Remember, too, that fever is only one sign of illness. Be sure to mention symptoms such as a cough and ear pain (if you suspect it) or vomiting and diarrhea – these can help your pediatrician make a more accurate diagnosis.
If your little one is feeling ill and you’re not completely sure what to do, don’t be afraid to pick up the phone. Sometimes it helps to get a second opinion to reassure your knowledge and instincts as a parent.

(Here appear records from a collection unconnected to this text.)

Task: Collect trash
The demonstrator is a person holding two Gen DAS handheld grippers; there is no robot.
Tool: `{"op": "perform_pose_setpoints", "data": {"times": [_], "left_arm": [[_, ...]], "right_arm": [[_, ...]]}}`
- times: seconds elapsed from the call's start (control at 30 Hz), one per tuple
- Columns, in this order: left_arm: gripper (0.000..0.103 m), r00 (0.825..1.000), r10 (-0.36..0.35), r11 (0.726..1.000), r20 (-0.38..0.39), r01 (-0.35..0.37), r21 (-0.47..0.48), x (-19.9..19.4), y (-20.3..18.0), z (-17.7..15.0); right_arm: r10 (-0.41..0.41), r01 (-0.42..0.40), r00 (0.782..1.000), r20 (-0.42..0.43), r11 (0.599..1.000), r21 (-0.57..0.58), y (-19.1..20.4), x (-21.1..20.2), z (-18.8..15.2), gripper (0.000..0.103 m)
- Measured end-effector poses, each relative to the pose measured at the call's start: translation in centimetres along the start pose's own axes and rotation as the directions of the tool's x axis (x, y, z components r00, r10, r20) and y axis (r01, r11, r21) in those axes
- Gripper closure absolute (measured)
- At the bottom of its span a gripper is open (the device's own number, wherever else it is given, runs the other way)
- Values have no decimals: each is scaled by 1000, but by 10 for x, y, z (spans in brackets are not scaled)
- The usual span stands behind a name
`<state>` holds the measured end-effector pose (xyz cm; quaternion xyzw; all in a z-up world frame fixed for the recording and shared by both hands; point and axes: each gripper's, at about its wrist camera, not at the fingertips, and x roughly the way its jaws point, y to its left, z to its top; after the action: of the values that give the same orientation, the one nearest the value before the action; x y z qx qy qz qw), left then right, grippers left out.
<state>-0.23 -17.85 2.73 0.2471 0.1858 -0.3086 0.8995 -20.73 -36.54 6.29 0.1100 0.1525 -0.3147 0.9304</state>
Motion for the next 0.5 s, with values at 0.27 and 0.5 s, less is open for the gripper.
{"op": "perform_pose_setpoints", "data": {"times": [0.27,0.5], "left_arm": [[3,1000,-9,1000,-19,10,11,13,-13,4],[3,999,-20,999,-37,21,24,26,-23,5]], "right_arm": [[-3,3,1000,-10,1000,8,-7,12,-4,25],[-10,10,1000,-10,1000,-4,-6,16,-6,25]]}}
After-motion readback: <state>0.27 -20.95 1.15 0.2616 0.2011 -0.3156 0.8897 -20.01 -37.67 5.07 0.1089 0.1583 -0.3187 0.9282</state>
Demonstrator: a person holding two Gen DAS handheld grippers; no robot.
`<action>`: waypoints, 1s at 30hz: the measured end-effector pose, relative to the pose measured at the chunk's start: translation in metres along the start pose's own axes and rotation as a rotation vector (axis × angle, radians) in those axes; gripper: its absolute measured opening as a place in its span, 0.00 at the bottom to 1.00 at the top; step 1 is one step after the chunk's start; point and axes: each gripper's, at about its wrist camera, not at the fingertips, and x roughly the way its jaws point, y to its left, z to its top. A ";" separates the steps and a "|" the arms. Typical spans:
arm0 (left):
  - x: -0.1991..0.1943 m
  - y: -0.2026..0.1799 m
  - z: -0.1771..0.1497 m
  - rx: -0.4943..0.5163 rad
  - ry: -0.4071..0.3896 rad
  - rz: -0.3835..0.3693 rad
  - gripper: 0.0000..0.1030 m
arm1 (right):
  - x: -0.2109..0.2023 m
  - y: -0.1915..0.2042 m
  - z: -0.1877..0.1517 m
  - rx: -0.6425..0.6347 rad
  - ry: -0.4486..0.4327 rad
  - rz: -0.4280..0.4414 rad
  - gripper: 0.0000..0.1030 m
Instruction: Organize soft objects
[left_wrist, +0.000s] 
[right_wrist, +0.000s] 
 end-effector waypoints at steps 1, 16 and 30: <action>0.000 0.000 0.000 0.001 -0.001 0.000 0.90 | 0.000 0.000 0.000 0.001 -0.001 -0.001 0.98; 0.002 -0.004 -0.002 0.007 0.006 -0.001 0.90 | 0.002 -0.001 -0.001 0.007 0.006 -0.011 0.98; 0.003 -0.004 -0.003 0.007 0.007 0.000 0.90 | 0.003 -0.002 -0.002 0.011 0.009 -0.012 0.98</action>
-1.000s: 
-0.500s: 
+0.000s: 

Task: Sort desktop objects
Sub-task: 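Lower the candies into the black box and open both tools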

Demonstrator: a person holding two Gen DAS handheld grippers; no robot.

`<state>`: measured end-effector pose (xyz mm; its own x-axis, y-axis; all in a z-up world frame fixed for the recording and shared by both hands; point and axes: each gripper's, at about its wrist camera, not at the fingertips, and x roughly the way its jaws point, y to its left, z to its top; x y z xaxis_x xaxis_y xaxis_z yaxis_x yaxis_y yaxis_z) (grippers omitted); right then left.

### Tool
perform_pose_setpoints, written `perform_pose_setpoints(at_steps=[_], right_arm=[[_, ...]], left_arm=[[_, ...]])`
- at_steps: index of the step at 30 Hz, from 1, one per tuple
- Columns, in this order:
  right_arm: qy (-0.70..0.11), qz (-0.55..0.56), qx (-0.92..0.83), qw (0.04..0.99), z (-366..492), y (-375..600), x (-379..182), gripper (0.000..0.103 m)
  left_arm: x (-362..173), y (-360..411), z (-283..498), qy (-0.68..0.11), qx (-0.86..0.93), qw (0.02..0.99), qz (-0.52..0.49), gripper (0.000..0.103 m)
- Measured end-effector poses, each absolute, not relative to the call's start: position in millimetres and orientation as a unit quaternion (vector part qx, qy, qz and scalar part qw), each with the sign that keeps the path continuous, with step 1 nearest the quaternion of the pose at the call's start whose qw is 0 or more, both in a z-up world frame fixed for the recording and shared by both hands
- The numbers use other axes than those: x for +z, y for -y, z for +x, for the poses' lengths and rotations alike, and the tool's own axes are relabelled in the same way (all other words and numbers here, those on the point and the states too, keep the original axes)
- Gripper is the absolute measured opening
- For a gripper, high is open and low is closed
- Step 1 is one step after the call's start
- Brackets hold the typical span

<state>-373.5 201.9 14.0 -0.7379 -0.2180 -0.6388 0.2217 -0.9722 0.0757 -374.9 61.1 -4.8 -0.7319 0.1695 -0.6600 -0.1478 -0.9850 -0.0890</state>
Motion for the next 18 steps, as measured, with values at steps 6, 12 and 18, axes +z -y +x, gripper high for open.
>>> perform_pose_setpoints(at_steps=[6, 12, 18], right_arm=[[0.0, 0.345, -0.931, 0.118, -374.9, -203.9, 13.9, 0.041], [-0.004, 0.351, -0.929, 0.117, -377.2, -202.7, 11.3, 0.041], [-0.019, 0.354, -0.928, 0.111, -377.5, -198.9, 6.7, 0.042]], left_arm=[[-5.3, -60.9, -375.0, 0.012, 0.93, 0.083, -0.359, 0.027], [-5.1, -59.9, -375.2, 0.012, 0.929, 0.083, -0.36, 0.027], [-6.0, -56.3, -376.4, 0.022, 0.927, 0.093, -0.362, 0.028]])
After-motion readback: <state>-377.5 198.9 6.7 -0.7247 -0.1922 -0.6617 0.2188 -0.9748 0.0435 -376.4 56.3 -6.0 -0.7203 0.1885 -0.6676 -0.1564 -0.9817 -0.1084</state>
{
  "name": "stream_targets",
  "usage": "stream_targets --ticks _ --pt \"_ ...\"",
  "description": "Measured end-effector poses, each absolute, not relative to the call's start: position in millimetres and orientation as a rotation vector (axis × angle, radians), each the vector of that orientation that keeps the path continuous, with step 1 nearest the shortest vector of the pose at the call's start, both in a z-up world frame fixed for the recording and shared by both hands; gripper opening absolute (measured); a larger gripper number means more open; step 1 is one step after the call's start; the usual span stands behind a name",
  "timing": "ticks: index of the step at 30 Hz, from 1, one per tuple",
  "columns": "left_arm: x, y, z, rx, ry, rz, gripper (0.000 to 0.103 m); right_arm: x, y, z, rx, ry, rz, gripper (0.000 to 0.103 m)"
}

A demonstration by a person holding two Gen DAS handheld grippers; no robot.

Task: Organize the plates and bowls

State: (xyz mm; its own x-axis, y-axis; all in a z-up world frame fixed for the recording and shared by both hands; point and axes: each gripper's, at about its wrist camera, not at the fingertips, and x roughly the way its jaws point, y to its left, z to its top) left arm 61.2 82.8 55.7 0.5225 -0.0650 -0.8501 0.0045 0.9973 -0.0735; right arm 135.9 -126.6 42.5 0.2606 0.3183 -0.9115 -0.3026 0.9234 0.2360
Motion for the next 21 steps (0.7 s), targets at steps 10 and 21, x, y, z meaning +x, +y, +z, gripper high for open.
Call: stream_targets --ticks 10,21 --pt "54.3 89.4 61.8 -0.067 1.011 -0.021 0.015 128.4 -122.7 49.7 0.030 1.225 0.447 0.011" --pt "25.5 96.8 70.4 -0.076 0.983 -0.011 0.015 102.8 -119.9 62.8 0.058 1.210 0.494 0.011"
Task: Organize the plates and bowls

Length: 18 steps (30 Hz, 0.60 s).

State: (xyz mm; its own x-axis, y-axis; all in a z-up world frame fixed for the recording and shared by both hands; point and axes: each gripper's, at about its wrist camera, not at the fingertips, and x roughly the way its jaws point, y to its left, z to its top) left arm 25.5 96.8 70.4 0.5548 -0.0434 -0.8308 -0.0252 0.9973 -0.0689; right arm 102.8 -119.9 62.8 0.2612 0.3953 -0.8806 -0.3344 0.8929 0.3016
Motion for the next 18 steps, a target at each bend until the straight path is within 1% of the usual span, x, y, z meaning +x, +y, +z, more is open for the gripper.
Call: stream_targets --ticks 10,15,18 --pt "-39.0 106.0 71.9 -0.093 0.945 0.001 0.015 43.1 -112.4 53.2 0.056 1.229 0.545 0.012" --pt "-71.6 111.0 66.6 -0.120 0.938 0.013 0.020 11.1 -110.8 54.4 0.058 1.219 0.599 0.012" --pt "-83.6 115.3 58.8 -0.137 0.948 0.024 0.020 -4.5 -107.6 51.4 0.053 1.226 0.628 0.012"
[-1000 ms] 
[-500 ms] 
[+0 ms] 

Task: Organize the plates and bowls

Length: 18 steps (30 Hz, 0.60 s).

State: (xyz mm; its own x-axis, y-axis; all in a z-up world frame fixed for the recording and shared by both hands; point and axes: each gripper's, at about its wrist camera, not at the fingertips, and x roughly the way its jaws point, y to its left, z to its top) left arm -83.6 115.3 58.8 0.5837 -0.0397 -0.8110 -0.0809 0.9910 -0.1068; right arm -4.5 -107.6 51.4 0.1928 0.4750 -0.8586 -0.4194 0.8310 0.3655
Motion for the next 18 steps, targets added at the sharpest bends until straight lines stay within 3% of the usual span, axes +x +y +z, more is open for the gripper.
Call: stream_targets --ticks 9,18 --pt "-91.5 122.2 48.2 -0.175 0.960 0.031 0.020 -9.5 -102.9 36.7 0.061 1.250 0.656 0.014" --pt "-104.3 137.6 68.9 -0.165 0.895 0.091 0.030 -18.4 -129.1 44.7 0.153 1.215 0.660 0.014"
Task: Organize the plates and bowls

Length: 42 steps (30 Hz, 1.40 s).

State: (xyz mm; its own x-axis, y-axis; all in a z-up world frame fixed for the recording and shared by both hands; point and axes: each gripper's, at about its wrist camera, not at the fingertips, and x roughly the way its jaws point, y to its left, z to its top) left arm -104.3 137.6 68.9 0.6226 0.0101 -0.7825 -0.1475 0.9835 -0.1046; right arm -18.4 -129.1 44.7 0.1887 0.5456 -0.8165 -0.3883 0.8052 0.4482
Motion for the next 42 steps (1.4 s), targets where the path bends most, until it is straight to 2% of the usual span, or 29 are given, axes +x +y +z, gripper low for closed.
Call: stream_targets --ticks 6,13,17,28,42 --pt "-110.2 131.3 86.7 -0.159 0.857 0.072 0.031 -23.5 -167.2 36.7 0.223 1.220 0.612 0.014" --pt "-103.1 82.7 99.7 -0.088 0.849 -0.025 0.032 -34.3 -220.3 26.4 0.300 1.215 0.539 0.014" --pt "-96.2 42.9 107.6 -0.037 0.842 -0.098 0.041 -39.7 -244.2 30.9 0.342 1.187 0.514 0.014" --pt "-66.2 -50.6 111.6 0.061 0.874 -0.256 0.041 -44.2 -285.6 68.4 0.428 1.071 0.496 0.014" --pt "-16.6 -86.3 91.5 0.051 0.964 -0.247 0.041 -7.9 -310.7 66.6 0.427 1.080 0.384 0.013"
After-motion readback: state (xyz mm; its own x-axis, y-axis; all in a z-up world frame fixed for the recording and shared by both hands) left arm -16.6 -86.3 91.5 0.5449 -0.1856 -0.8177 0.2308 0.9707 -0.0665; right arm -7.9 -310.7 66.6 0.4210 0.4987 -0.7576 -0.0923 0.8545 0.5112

Here’s how to know if it’s time to call your child’s doctor:
For most kids, call your pediatrician if:
- Your child is unusually fussy, sleepy, cranky, or quiet
- Your child appears very sick
- You are unable to lower your child's fever or your child develops other serious symptoms
- The fever goes away for more than 24 hours and then returns
- Your child has a fever for more than 72 hours
- Your child is younger than 3 months with a rectal temperature above 100.1° F
- Your child is 3 to 6 months with a rectal temperature above 101° F
- Your child is 6 to 12 months with a rectal temperature above 103° F
- Your child has a history of febrile seizures
Or if you notice any of these symptoms:
- A stiff neck (unable to touch chin to chest)
- Trouble breathing
- Ear or sore throat pain
- Your child has a seizure (arms and legs jerk uncontrollably)
- Your child has a skin rash
- Your child cries inconsolably
- Your child is difficult to awaken
If you do call your child’s doctor, make sure to let them know which type (Infants', Children's, etc.) and strength of medicine you're giving to your child, if any. Also inform them if your child has any underlying risk factors that could cause further complications.